## [What you have to do]
What is needed is an exact copy of all the lines below.

[Entries taken from a collection]

************

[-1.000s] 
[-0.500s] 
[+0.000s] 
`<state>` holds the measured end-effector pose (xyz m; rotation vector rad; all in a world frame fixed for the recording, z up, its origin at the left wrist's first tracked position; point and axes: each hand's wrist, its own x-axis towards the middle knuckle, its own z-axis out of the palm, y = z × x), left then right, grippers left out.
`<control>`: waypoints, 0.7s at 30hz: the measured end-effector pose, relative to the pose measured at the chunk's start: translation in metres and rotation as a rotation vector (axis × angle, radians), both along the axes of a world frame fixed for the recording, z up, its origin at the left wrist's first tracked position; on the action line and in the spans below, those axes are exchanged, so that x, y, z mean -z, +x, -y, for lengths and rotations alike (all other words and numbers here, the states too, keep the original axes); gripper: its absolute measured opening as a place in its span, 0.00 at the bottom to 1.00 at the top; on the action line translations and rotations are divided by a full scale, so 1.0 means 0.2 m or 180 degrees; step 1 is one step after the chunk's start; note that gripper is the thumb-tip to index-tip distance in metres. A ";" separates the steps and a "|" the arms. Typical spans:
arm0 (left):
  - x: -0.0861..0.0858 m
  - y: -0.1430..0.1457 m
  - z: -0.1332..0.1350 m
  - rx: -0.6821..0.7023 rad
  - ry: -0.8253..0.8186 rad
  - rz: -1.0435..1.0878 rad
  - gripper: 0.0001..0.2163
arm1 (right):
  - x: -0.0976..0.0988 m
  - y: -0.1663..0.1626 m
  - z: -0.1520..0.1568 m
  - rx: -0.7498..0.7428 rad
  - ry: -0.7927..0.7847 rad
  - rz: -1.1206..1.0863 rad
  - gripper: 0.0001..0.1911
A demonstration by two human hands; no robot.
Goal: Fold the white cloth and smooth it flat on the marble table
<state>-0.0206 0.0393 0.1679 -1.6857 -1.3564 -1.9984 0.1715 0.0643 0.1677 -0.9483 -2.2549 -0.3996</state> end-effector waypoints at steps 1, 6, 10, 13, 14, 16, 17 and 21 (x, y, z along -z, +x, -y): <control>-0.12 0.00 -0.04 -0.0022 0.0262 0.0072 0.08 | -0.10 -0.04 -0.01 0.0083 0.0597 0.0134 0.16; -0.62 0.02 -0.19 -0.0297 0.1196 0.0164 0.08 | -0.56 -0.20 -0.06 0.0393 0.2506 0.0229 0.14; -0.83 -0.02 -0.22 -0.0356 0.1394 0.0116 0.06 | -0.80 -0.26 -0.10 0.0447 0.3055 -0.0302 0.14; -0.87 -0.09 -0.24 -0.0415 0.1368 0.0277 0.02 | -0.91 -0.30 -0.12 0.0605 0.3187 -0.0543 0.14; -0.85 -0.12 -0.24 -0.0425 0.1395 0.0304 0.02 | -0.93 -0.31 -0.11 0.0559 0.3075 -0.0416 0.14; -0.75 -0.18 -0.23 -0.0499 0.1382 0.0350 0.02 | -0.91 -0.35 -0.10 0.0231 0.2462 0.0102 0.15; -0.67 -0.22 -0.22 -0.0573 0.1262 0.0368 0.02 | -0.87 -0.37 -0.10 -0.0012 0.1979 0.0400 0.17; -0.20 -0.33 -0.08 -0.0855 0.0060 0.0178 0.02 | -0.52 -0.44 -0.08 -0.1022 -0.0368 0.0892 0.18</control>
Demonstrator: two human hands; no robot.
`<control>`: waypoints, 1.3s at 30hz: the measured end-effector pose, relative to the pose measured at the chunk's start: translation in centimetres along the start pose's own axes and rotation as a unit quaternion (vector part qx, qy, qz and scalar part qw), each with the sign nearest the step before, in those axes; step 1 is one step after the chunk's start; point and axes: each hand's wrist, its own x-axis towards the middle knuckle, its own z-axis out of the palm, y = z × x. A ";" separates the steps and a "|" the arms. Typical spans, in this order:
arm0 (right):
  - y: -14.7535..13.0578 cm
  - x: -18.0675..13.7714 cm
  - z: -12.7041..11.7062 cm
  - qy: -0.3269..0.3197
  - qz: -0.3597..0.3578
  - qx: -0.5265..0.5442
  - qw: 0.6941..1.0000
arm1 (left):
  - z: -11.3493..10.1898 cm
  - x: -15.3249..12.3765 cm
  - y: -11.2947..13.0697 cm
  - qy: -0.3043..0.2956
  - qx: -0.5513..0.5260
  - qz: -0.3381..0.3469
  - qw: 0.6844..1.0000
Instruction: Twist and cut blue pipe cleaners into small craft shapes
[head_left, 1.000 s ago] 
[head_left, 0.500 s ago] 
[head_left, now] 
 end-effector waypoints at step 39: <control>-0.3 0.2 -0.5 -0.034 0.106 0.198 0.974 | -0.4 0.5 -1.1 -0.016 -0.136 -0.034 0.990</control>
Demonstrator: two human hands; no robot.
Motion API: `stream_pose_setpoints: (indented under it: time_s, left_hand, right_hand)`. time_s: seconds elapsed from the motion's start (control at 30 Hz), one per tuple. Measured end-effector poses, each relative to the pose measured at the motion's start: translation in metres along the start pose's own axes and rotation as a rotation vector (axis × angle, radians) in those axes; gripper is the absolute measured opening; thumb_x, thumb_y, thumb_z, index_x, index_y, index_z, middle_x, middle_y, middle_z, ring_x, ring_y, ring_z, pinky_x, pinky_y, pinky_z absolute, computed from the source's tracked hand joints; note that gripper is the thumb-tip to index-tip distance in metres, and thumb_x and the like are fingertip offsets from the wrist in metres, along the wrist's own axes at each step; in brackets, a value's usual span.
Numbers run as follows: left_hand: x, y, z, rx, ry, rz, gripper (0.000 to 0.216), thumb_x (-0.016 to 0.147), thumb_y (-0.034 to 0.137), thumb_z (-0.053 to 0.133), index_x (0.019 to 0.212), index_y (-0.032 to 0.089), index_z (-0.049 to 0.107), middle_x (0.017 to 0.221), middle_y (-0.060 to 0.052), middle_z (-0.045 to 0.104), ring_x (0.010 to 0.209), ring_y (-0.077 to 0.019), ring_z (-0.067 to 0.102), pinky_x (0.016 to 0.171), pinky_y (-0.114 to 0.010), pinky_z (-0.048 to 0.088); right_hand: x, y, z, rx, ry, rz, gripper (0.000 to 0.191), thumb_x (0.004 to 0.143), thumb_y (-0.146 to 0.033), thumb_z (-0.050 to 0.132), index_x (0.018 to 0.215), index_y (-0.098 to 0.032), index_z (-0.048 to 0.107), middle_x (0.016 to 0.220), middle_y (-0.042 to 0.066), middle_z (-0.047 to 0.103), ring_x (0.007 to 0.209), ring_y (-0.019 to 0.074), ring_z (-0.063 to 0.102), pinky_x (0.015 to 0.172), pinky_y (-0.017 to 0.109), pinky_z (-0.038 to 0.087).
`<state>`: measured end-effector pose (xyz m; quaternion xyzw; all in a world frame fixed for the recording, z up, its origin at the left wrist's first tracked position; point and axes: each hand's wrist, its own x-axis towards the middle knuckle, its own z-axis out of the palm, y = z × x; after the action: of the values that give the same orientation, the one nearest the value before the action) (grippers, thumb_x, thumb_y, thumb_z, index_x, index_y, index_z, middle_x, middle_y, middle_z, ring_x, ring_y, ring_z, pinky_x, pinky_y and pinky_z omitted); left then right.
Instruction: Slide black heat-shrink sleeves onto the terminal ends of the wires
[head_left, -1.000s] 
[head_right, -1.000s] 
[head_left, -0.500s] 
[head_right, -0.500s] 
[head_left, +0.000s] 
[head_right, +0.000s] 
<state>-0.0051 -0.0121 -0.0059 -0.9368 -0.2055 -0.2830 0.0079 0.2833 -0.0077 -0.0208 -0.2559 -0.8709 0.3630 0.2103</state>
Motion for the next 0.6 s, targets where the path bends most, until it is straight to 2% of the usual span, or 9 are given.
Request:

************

## [Written response]
[-1.000s] 
[-0.500s] 
[+0.000s] 
`<state>` holds the measured end-effector pose (xyz m; rotation vector rad; all in a world frame fixed for the recording, z up, its origin at the left wrist's first tracked position; point and axes: each hand's wrist, its own x-axis towards the middle knuckle, its own z-axis out of the palm, y = z × x), left then right, grippers left out.
`<control>`: waypoints, 0.7s at 30hz: the measured end-effector pose, relative to the pose measured at the chunk's start: translation in metres and rotation as a rotation vector (axis × angle, radians), both along the axes of a world frame fixed for the recording, z up, its origin at the left wrist's first tracked position; on the action line and in the spans below, those axes are exchanged, so that x, y, z mean -z, +x, -y, for lengths and rotations alike (all other words and numbers here, the states too, keep the original axes); gripper: its absolute measured opening as a place in its span, 0.00 at the bottom to 1.00 at the top; on the action line translations and rotations are divided by a full scale, so 1.0 means 0.2 m or 180 degrees; step 1 is one step after the chunk's start; note that gripper is the thumb-tip to index-tip distance in metres. A ";" separates the steps and a "|" the arms. Typical spans:
arm0 (left):
  - x: -0.0861..0.0858 m
  - y: -0.1430..0.1457 m
  - z: -0.1332..0.1350 m
  - rx: -0.6821..0.7023 rad
  - ry: -0.8253..0.8186 rad
  - rz: -1.0435..1.0878 rad
  - gripper: 0.0001..0.2163
arm1 (right):
  - x: -0.0976..0.0988 m
  - y: -0.1663..0.1626 m
  - z: -0.1520..0.1568 m
  - rx: -0.7498..0.7428 rad
  - ry: -0.7927..0.7847 rad
  - rz: -1.1206..1.0863 rad
  - gripper: 0.0001..0.1911
A demonstration by two human hands; no robot.
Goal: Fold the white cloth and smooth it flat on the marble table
<state>-0.0206 0.0393 0.1679 -1.6857 -1.3564 -1.9984 0.1715 0.0643 0.1677 -0.9483 -2.2549 -0.3996</state> end-effector waypoints at steps 1, 6, 10, 13, 14, 16, 17 and 21 (x, y, z along -z, +x, -y): <control>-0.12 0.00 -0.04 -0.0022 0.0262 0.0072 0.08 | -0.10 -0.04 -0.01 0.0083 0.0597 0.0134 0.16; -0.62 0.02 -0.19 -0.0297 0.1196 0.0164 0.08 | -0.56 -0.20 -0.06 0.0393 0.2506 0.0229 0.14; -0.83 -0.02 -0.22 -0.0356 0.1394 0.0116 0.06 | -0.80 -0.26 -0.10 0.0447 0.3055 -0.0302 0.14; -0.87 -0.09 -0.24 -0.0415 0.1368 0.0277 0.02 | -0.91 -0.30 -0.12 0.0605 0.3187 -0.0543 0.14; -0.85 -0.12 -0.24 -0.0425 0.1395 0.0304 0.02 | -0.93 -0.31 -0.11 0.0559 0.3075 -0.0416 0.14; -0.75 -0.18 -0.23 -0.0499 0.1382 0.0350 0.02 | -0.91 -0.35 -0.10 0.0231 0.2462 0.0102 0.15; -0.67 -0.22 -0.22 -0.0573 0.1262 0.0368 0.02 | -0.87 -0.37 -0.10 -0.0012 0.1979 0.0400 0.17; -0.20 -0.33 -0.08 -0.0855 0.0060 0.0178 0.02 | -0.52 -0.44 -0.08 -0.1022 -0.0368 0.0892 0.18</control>
Demonstrator: two human hands; no robot.
`<control>`: waypoints, 1.3s at 30hz: the measured end-effector pose, relative to the pose measured at the chunk's start: translation in centimetres along the start pose's own axes and rotation as a unit quaternion (vector part qx, qy, qz and scalar part qw), each with the sign nearest the step before, in those axes; step 1 is one step after the chunk's start; point and axes: each hand's wrist, its own x-axis towards the middle knuckle, its own z-axis out of the palm, y = z × x. A ";" separates the steps and a "|" the arms. Typical spans, in this order:
arm0 (right):
  - y: -14.7535..13.0578 cm
  - x: -18.0675..13.7714 cm
  - z: -12.7041..11.7062 cm
  - qy: -0.3269..0.3197
  - qz: -0.3597..0.3578
  - qx: -0.5265..0.5442
  - qw: 0.6941..1.0000
arm1 (left):
  - z: -11.3493..10.1898 cm
  - x: -15.3249..12.3765 cm
  - y: -11.2947..13.0697 cm
  - qy: -0.3043..0.2956
  - qx: -0.5513..0.5260
  - qz: -0.3381..0.3469
  - qw: 0.6844..1.0000
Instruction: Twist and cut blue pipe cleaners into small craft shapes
[head_left, 1.000 s ago] 
[head_left, 0.500 s ago] 
[head_left, now] 
 end-effector waypoints at step 39: <control>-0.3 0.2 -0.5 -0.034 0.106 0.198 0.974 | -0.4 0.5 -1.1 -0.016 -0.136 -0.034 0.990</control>
Demonstrator: two human hands; no robot.
Motion API: `stream_pose_setpoints: (indented under it: time_s, left_hand, right_hand)`. time_s: seconds elapsed from the motion's start (control at 30 Hz), one per tuple. Measured end-effector poses, each relative to the pose measured at the motion's start: translation in metres along the start pose's own axes and rotation as a rotation vector (axis × angle, radians) in those axes; gripper is the absolute measured opening; thumb_x, thumb_y, thumb_z, index_x, index_y, index_z, middle_x, middle_y, middle_z, ring_x, ring_y, ring_z, pinky_x, pinky_y, pinky_z absolute, computed from the source's tracked hand joints; note that gripper is the thumb-tip to index-tip distance in metres, and thumb_x and the like are fingertip offsets from the wrist in metres, along the wrist's own axes at each step; in brackets, a value's usual span.
Numbers run as follows: left_hand: x, y, z, rx, ry, rz, gripper (0.000 to 0.216), thumb_x (-0.016 to 0.147), thumb_y (-0.034 to 0.137), thumb_z (-0.053 to 0.133), index_x (0.019 to 0.212), index_y (-0.032 to 0.089), index_z (-0.049 to 0.107), middle_x (0.017 to 0.221), middle_y (-0.060 to 0.052), middle_z (-0.045 to 0.104), ring_x (0.010 to 0.209), ring_y (-0.077 to 0.019), ring_z (-0.067 to 0.102), pinky_x (0.016 to 0.171), pinky_y (-0.114 to 0.010), pinky_z (-0.048 to 0.088); right_hand: x, y, z, rx, ry, rz, gripper (0.000 to 0.191), thumb_x (0.004 to 0.143), thumb_y (-0.146 to 0.033), thumb_z (-0.050 to 0.132), index_x (0.018 to 0.215), index_y (-0.098 to 0.032), index_z (-0.048 to 0.107), middle_x (0.016 to 0.220), middle_y (-0.042 to 0.066), middle_z (-0.047 to 0.103), ring_x (0.007 to 0.209), ring_y (-0.019 to 0.074), ring_z (-0.063 to 0.102), pinky_x (0.015 to 0.172), pinky_y (-0.017 to 0.109), pinky_z (-0.038 to 0.087).
`<state>`: measured end-effector pose (xyz m; quaternion xyzw; all in a world frame fixed for the recording, z up, its origin at the left wrist's first tracked position; point and axes: each hand's wrist, its own x-axis towards the middle knuckle, its own z-axis out of the palm, y = z × x; after the action: of the values that give the same orientation, the one nearest the value before the action) (grippers, thumb_x, thumb_y, thumb_z, index_x, index_y, index_z, middle_x, middle_y, middle_z, ring_x, ring_y, ring_z, pinky_x, pinky_y and pinky_z omitted); left then right.
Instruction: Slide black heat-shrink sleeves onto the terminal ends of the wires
[head_left, -1.000s] 
[head_right, -1.000s] 
[head_left, -0.500s] 
[head_right, -0.500s] 
[head_left, +0.000s] 
[head_right, +0.000s] 
<state>-0.0051 -0.0121 -0.0059 -0.9368 -0.2055 -0.2830 0.0079 0.2833 -0.0077 -0.0208 -0.2559 -0.8709 0.3630 0.2103</state>
Motion for the next 0.6 s, targets where the path bends most, until it is straight to 2% of the usual span, or 9 are given.
Request:

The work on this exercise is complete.